If the pace of Gulf oil drilling permit awards does not increase, as many as 20 drilling rigs could soon leave the Gulf, a major investment bank announced. BER Capital Investments called the current rate of permitting unsustainable in a report released Wednesday.

BER’s report noted that the slow pace of permitting is not due to political factors, instead blaming policies put in place in after the spill. They have directly contributed to the current backlog of permits.

“Rather than being political, the [Gulf of Mexico] permitting drag is more reflective of the increased work required to issue each permit and the limited bureaucratic resources available,” the BER report stated. “As a result, we continue to expect continued slow recovery of the deepwater permitting rate.”

That rate is “unsustainable,” the report claimed, and will lead to the departure of between eight and 20 rigs from the Gulf. That is in addition to the 12 rigs that have left since June of last year. Once rigs leave the Gulf, they are not likely to return. “[I]t’s going to be difficult to move them back once they are drilling in say Nigeria or Brazil,” Heritage’s David Kreutzer noted in July.

Speaking yesterday on Capitol Hill, Chevron CEO John Watson said the stringent requirements for permit applications enacted after last year’s oil spill in the have significantly increased the time it takes to get permits approved.

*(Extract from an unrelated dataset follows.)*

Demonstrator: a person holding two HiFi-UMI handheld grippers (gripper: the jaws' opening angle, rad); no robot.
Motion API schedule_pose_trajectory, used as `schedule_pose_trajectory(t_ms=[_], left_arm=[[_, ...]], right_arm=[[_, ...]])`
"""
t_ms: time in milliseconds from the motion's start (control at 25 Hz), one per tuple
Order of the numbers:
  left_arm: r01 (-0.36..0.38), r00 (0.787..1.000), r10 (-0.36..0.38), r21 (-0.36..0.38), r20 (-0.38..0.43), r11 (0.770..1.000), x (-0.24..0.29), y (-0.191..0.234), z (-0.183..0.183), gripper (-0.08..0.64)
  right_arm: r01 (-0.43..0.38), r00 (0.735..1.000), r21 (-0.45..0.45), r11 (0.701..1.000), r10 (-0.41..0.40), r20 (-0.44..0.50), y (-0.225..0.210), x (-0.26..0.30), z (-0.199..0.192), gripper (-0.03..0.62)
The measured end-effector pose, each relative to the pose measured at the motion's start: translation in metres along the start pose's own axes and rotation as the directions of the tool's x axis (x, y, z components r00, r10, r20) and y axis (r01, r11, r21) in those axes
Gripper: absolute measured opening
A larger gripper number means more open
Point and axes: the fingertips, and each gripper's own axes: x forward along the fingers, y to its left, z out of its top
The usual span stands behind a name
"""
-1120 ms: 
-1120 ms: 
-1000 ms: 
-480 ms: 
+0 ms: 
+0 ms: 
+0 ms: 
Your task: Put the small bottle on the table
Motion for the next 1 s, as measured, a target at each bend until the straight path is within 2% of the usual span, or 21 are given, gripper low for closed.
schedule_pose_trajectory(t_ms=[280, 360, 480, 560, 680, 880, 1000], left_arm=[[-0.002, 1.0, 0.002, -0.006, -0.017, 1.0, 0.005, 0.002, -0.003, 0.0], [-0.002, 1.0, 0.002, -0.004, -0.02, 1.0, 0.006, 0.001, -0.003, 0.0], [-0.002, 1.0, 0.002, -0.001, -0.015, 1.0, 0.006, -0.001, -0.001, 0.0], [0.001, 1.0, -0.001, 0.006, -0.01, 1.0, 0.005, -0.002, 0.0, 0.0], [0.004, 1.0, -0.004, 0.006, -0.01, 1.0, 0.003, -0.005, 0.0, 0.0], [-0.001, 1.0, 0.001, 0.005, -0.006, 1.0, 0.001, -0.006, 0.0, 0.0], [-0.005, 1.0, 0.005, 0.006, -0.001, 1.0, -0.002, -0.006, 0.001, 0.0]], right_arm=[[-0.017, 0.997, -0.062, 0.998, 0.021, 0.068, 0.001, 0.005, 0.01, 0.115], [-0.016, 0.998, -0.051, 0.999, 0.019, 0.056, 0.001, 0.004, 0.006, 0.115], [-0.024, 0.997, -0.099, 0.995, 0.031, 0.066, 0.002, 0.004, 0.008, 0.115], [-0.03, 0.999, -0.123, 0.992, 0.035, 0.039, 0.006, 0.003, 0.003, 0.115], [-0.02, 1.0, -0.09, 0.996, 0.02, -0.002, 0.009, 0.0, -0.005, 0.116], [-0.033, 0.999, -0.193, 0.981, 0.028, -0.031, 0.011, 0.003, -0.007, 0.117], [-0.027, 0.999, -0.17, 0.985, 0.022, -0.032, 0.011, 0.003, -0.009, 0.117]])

Heritage’s Nick Loris wrote in a new research paper today that energy exploration would create jobs for Americans and raise revenue for the federal government. Loris suggested the federal government “work to return the permitting process to pre-moratorium levels. In some instances, oil and gas companies purchased leases on federal lands to explore and drill for oil and gas, but the Department of Interior (DOI) failed to issue the leases—despite the law stating it has 60 days to do so. DOI needs to act on these permits.”

A report released Wednesday by energy research firm Wood Mackenzie warned that “the current path of policies which slow down the issuance of leases and drilling permits…will have a detrimental effect on production, jobs, and government revenue.” Charting a new path – one that makes permits easier to attain – would likely advance job creation at a time when it is dominating the national political agenda.